▶ _Work to be completed_: Where does the word "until" appear in the data? Copy every line that holds it.

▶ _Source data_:
=== Section Start ===
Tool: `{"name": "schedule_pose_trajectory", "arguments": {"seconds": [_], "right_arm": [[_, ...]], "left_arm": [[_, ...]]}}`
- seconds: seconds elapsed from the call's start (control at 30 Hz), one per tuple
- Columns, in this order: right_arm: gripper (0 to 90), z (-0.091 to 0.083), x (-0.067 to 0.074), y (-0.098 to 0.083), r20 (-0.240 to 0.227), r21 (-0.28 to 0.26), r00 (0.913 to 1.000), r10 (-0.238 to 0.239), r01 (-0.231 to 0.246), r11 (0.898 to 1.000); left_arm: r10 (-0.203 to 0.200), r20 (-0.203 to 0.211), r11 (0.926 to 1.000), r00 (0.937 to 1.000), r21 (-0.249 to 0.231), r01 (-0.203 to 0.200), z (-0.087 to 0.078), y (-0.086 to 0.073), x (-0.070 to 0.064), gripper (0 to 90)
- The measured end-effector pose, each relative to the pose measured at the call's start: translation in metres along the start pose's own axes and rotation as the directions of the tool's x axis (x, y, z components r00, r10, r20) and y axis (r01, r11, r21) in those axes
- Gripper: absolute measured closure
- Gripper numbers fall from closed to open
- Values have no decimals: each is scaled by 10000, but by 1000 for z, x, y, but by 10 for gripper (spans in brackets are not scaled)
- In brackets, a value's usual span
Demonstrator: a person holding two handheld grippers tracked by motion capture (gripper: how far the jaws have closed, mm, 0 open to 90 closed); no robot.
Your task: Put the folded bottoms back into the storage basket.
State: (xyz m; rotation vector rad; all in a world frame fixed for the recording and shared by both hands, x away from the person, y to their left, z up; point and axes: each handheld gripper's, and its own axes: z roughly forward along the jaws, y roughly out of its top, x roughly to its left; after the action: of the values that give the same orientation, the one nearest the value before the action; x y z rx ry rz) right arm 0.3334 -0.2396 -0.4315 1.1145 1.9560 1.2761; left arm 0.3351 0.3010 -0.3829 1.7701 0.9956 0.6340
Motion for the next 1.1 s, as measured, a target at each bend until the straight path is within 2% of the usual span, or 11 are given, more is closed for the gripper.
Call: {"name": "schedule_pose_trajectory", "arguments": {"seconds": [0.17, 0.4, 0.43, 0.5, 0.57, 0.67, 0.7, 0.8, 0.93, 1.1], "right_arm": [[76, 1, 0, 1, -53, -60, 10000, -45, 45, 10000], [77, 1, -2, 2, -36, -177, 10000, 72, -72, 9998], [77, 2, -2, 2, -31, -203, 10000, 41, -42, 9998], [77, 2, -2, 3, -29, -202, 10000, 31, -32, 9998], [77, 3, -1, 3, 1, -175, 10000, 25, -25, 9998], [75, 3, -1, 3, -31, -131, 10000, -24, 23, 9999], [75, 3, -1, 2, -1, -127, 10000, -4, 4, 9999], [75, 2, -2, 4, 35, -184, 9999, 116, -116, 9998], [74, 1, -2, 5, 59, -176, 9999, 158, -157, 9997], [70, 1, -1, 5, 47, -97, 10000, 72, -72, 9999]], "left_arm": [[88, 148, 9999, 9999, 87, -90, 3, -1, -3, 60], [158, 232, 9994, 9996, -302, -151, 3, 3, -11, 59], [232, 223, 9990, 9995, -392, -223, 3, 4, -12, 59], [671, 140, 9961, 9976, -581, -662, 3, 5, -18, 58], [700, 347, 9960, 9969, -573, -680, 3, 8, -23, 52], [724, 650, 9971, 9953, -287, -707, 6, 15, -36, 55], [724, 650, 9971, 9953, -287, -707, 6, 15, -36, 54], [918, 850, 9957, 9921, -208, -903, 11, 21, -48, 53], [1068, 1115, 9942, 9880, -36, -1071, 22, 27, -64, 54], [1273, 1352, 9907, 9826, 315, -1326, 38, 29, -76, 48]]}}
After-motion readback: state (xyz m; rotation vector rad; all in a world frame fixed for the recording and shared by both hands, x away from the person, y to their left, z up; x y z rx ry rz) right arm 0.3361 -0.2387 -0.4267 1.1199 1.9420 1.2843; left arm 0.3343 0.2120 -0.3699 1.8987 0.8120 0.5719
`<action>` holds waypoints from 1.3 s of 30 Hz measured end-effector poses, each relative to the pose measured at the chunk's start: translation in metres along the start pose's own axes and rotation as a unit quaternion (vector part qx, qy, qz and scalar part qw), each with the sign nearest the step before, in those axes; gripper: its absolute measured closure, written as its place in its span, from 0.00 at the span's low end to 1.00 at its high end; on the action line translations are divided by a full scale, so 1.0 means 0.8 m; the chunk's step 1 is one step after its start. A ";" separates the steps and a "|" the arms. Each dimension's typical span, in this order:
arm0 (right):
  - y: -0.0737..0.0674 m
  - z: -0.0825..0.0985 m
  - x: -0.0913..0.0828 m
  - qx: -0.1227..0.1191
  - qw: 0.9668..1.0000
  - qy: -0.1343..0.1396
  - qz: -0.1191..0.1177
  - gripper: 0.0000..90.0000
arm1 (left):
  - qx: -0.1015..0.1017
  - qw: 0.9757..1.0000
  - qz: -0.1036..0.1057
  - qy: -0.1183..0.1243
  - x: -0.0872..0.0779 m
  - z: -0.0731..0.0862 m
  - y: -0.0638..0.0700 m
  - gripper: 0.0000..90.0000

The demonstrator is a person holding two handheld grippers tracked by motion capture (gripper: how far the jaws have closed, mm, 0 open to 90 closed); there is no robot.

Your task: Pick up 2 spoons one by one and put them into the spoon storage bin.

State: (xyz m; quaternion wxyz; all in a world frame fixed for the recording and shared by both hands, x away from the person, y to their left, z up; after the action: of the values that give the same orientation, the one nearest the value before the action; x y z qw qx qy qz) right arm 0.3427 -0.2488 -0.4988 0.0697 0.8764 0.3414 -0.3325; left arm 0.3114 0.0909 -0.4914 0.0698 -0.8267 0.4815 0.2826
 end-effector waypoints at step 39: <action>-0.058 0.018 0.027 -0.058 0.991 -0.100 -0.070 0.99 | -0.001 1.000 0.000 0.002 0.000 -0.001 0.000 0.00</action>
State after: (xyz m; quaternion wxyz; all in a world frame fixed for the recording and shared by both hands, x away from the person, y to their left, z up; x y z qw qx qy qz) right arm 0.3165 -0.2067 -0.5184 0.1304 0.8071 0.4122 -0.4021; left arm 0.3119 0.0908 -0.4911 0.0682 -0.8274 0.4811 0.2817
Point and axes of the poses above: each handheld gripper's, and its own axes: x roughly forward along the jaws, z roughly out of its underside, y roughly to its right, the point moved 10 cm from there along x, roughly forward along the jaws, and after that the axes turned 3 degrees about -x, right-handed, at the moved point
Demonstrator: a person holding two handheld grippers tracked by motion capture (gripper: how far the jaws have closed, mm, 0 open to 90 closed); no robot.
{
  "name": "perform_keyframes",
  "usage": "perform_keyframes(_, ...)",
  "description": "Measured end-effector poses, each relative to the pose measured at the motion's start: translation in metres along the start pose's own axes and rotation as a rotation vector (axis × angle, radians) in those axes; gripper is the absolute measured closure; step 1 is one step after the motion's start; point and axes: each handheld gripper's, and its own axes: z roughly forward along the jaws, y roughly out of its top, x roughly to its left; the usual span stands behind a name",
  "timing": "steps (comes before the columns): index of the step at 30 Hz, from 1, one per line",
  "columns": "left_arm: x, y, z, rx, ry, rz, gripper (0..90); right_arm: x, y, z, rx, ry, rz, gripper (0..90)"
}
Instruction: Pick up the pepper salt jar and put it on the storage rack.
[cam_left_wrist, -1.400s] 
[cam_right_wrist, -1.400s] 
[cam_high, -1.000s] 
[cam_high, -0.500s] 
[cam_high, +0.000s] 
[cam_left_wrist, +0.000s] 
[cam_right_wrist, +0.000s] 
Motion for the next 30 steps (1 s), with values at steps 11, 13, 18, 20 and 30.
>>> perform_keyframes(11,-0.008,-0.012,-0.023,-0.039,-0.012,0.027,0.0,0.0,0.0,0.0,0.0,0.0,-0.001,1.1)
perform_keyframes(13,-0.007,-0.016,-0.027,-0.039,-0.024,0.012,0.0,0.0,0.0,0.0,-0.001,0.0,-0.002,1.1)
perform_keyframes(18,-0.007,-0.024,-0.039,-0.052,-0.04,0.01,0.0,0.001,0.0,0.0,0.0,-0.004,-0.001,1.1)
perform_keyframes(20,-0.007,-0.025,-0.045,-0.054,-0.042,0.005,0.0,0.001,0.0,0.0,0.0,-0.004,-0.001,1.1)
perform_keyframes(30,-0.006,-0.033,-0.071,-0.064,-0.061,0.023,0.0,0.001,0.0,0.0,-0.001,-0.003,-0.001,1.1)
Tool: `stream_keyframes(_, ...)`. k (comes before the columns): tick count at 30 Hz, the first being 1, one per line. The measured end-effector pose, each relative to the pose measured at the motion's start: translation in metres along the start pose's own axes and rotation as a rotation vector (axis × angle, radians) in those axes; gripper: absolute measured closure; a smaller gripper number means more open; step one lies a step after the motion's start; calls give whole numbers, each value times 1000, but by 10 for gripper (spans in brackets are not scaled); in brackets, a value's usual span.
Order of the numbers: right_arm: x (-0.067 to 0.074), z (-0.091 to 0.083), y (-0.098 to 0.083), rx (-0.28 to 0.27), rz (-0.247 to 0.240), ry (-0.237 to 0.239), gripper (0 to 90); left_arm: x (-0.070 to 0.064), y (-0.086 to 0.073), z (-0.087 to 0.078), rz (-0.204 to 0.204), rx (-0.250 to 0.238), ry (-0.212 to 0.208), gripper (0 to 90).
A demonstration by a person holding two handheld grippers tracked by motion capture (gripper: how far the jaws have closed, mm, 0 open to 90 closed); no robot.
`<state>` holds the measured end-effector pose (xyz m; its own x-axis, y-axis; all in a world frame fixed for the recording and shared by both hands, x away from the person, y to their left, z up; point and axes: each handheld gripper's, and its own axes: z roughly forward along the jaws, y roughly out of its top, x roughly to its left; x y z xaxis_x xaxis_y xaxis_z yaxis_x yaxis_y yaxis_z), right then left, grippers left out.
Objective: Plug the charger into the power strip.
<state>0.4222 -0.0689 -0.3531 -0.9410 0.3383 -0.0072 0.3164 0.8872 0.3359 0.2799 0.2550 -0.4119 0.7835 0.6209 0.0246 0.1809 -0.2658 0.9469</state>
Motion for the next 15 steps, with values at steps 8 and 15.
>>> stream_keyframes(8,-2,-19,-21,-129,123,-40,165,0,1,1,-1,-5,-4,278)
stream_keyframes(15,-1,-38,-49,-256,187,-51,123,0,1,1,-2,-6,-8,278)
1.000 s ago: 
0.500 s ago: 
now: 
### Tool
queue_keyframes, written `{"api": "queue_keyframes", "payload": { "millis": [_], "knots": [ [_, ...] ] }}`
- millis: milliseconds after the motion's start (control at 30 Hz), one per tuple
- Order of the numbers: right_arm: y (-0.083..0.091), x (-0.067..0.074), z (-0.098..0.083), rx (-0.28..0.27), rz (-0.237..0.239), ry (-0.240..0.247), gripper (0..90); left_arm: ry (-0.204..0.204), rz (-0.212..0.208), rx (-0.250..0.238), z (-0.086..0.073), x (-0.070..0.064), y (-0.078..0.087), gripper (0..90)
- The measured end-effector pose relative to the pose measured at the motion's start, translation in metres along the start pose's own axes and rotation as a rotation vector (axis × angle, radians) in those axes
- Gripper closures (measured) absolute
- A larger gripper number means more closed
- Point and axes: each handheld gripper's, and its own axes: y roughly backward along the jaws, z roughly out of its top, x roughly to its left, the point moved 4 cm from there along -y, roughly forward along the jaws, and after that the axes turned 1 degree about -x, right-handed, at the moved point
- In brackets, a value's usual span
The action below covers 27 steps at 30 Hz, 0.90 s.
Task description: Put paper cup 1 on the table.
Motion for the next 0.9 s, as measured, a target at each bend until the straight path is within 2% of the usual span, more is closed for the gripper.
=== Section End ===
▶ _Exercise response_:
Motion for the next 1.1 s, as measured, a target at each bend until the straight path is within 2% of the usual span, or 11 are given, more is closed for the gripper.
Motion for the next 0.9 s, as measured, a target at each bend until the straight path is within 2% of the usual span, more is closed for the gripper.

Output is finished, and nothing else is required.